Publie le vendredi 3 juin 2011 par Open-Publishing
2 commentaires

Le 28 mai dernier, c’était la journée nationale « D’ailleurs nous sommes d’ici », organisée contre la xénophobie et la politique actuelle d’immigration.

A Menton-frontière italienne, les simples citoyen-nes et associations franco-italiennes, solidaires des jeunes Tunisiens affamés, maltraités, dénigrés… , avaient prévu un pique-nique commun et une chaine de solidarité transfrontalière.

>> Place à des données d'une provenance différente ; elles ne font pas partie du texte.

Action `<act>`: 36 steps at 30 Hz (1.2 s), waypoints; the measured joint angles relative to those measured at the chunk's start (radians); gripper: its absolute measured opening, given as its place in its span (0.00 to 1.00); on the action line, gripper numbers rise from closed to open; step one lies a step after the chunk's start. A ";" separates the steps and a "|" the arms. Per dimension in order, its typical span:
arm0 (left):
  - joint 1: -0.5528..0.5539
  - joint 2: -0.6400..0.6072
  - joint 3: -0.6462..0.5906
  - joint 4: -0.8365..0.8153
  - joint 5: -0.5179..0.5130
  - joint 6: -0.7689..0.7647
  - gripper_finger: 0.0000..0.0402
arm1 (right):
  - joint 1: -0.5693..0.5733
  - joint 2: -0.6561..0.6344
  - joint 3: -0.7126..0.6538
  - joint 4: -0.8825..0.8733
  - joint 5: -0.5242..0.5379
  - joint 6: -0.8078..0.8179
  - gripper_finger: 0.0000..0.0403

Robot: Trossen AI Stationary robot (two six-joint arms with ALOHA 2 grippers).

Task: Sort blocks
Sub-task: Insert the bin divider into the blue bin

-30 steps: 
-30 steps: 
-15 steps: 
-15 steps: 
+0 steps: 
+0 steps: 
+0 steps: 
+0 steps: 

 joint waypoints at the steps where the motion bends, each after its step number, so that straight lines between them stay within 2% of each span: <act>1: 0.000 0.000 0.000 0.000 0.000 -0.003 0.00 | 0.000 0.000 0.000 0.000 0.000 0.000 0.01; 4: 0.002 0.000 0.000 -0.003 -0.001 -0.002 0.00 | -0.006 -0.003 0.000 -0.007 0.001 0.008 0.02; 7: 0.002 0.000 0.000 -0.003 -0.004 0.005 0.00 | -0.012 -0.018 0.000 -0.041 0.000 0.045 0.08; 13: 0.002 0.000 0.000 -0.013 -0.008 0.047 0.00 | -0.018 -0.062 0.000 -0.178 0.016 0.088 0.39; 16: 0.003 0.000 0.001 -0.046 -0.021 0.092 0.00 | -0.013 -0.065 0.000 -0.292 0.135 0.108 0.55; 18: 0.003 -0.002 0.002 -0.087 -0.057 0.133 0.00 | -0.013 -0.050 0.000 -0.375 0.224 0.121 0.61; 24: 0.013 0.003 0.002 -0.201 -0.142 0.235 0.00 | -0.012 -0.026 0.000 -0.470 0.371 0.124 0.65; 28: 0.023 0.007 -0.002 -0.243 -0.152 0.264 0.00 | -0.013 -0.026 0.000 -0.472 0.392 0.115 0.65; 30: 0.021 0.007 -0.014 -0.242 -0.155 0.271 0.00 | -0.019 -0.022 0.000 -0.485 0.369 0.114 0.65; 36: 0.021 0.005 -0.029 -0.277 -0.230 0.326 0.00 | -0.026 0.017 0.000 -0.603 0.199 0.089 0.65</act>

Réaction scandaleuse des 2 polices. Pour savoir comment ça s’est passé, voici le témoignage d’un participant. Celui-ci a été confirmé par les autres participants.

Témoignage écoeuré

Ce samedi 28 mai 2011, nous vivons des heures surréalistes où le ridicule le dispute à la bêtise. En ce jour où on fête l’amitié internationale, nous, militants humanitaires alpins maritimes et italiens, nous donnons rendez-vous à la frontière du pont Saint Ludovic à Menton, pour faire une chaîne humaine transfrontalière et partager un pique-nique amical autour de nos amis tunisiens chassés de partout.

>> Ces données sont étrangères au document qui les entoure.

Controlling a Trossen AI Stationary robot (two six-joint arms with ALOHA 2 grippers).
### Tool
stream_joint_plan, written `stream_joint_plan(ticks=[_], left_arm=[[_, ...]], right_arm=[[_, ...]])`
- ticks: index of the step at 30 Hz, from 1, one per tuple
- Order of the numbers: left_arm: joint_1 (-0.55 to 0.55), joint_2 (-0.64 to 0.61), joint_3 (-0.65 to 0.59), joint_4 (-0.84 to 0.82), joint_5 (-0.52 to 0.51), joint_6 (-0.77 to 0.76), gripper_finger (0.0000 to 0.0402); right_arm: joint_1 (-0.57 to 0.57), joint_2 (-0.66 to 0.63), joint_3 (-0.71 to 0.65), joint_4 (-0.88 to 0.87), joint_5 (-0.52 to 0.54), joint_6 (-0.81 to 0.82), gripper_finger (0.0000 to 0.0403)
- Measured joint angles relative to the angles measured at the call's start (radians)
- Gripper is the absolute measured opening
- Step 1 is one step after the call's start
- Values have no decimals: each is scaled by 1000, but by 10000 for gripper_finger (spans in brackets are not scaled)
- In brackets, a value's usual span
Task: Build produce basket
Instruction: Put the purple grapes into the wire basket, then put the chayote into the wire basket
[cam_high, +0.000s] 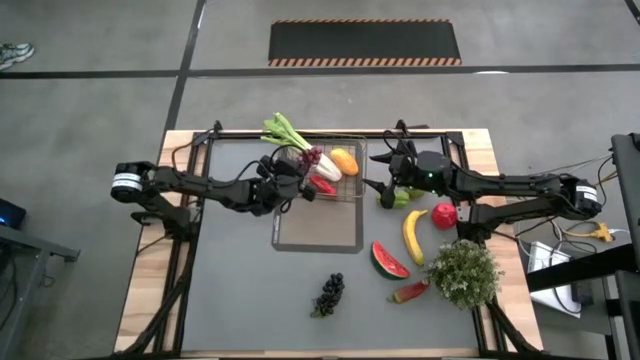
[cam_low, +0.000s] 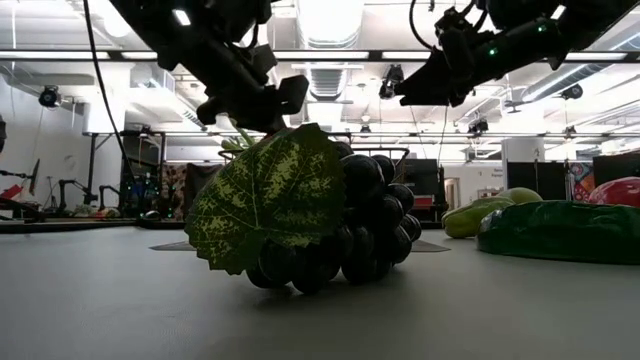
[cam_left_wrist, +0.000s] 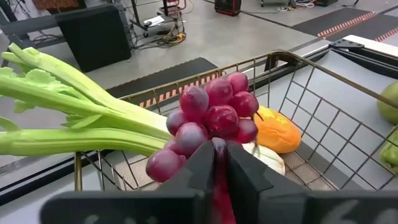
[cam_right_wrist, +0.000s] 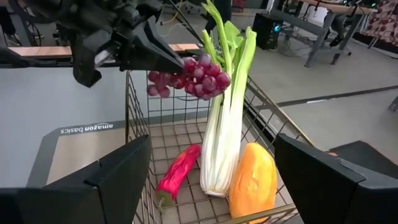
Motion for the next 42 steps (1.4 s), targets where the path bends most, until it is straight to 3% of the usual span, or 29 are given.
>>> stream_joint_plan(ticks=[9, 13, 22, 30, 42], left_arm=[[1, 0, 0, -1, 0, 1, 121], [1, -3, 1, -1, 0, 1, 145], [-28, -26, 1, -2, 5, 70, 149], [-131, -194, 7, 1, 8, 328, 149], [-234, -301, -78, 3, 8, 420, 149]], right_arm=[[0, 1, 0, 18, 2, 27, 325], [0, -2, 0, 15, 1, 52, 325], [0, -2, 0, 15, 2, 75, 325], [0, -44, 61, -90, 1, 140, 325], [0, -46, 115, -195, -7, 178, 325]])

L’ensemble de la manifestation est déclarée et permise.
Pendant que les 8 représentants des pays les plus riches font leur cinéma à Deauville, s’extasiant devant les révolutions arabes et leur « promettant » (?), la main sur le cœur, quelques dizaines de milliards d’aide, nous, nous avons sous les yeux ces jeunes révoltés tunisiens, rejetés de partout ! Certains témoignant même des violences de la police française. Retenez-vous, Messieurs, tout finit par se savoir.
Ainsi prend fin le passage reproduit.